Our data are consistent with the following model. After influenza virus infection, CD4 T cells of diverse epitope specificity commit to homing to the lung, expressing a cytokine profile rich in TNF-α and IFN-γ. Vasculature-localized CD4 T cells display a cell surface phenotype that is distinct from that of circulating blood. Compared to the peripheral lymphocytes, the pulmonary vasculature CD4 T cells are enriched for antigen-experienced cells and molecules implicated in extravasation from blood vessels. This finding argues that a subset(s) of recently primed cells in the lung vasculature is poised to enter the lung. Markers expressed on many of the antigen-experienced cells within the lung vasculature enable interactions with proteins expressed on the vascular endothelium, including P- and E-selectins, chemokines, VCAM-1, and ICAM-1. Together, coexpression of selectin ligands, chemokine receptors, and integrins by effector CD4 T cells mediates TEM in pulmonary postcapillary venules. CD4 T cells that accumulate in the tissue display markers associated with tissue residence, such as CD69, as well as the collagen binding receptors VLA-1 and VLA-2, which have the potential to control localization within the respiratory tract. Despite the pronounced changes in cell surface phenotype in cells within vasculature and lung tissue, our studies revealed no changes in the influenza viral epitope specificities of cells within these two compartments. We also did not note any remodeling of the potential of the CD4 T cells to produce the cytokines IFN-γ, TNF-α, and IL-2 as they transition into the tissue, with only modestly diminished abundance of IL-2-producing cells in the tissue, which may reflect diminished potential for extravasation or persistence in the tissue. Overall, our study revealed that much of the functional potential of cells is dictated early, but that CD4 T cells that ultimately enter the lung are exposed to its inflammatory environment and may be further specialized to deliver effector function linked to specific microenvironment or positioning that is not reflected by cytokine potential.
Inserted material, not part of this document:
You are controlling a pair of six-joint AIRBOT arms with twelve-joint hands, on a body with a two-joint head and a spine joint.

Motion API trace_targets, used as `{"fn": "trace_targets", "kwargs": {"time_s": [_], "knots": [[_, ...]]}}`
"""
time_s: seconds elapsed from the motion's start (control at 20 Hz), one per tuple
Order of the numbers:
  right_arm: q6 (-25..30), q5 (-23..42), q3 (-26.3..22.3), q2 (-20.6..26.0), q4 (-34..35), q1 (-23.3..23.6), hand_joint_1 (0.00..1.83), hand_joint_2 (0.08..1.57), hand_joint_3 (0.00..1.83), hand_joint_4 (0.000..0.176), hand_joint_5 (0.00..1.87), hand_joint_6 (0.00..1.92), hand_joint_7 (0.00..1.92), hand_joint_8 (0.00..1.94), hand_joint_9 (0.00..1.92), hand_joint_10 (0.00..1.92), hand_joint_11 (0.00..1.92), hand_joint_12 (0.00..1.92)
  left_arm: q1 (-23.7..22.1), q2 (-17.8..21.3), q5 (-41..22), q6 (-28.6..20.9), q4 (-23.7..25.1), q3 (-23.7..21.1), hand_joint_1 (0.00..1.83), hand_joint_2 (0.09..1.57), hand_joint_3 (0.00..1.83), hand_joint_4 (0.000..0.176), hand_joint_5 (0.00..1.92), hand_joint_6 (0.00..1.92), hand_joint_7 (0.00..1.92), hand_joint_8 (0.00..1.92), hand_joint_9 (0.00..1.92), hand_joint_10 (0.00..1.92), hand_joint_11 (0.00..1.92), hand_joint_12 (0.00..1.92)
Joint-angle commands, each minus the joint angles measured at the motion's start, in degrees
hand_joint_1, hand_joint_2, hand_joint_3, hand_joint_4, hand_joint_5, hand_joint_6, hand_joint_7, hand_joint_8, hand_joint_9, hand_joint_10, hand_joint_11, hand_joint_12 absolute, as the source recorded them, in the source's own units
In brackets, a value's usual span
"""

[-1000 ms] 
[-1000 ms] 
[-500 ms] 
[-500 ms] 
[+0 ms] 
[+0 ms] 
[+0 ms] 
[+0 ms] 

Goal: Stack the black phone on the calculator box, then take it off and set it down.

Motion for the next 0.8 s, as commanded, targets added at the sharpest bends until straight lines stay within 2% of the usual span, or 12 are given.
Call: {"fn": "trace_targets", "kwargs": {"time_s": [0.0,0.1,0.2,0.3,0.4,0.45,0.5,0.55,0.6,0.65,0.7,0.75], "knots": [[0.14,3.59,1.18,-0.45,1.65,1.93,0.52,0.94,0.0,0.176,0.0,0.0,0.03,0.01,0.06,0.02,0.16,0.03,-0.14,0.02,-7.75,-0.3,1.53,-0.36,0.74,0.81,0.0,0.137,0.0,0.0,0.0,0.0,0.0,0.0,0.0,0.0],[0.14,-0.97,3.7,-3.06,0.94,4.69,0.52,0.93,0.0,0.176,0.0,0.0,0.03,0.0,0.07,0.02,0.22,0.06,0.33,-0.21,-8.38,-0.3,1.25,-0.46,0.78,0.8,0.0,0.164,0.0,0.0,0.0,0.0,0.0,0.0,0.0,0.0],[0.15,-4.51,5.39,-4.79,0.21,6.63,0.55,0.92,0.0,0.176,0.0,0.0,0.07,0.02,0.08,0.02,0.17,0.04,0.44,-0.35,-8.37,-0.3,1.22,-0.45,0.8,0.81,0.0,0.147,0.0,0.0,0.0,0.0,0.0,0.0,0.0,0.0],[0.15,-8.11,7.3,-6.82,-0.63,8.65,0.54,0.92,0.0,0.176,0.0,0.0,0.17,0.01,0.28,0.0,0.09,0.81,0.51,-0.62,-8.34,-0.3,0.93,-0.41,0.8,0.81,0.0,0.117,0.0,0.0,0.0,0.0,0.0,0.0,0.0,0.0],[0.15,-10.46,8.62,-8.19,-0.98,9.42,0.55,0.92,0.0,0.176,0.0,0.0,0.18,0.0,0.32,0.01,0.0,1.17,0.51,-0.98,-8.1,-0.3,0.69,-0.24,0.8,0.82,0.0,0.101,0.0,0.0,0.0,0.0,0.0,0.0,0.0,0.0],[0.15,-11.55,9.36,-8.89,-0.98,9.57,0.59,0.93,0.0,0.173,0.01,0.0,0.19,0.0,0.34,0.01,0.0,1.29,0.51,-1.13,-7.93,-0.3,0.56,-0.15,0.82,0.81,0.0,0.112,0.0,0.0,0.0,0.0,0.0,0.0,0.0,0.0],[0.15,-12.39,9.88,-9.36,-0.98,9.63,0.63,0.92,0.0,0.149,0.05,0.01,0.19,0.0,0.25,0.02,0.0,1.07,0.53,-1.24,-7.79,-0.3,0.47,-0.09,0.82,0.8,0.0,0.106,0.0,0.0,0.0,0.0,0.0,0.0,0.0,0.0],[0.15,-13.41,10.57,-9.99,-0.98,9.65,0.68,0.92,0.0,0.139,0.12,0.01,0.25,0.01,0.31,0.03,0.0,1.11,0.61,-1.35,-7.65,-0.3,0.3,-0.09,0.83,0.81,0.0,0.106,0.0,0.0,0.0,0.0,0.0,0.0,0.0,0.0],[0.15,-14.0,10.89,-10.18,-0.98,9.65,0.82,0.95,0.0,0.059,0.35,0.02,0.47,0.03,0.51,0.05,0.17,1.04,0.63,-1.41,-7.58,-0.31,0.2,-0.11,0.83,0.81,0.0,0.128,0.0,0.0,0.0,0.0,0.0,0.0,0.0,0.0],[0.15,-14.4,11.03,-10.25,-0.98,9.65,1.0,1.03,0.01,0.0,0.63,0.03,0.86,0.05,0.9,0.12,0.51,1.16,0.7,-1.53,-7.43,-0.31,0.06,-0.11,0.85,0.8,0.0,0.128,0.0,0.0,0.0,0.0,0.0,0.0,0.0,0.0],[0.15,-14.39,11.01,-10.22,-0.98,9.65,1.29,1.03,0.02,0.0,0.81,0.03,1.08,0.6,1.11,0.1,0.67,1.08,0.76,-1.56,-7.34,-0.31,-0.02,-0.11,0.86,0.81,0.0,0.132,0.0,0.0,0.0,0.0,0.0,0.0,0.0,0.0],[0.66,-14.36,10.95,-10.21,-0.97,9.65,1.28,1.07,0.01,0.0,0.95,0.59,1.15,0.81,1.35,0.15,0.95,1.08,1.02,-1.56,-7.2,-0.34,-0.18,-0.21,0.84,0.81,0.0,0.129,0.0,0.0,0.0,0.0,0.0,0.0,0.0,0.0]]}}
In support of this possibility is the conclusion from a recent study suggesting that cytotoxic potential becomes highly enriched as influenza-specific CD4 T cells enter the lung (29).
Our finding that the broad viral epitope specificity detected in vasculature persists in the tissue may have important functional consequences in the protective immune response to influenza. Our previous studies have shown that in general, CD4 T cells responding to influenza recognize a much more diverse set of epitopes than are typically recognized by CD8 T cells (42–45). In this study, we find that this diverse antigen specificity is maintained within the lung tissue. The ability of the population of tissue-homing CD4 T cells to recognize many peptide epitopes presented in the lung may enhance their overall protective capacity because of their ability to recognize a diverse set of antigen-bearing cells whose viral epitope display is selective for a subset of proteins or peptides. Additionally, recognition of different antigen-bearing APCs may allow a diverse repertoire of CD4 cells to expand within the lung or persist, albeit in lower numbers, at memory. It is known that there is a wide variety of MHC class II+ APCs that are positioned differently throughout the lung (13, 46–48). Therefore, a CD4 T cell repertoire encompassing many viral epitopes may ensure optimal recognition of distinct antigen-bearing cells. Additionally, different class II-positive APCs may access viral antigens differently through infection or receptor-mediated uptake and also have unique patterns in expression of intracellular endosomal molecules that participate in antigen processing and presentation, such as proteases, DM, and DO. Each of these endosomal components has the potential to influence the final peptide repertoire expressed at the cell surface (49). Clearly, identification and characterization of MHC class II-positive APCs that encounter infiltrating CD4 T cells will be an important area of future work.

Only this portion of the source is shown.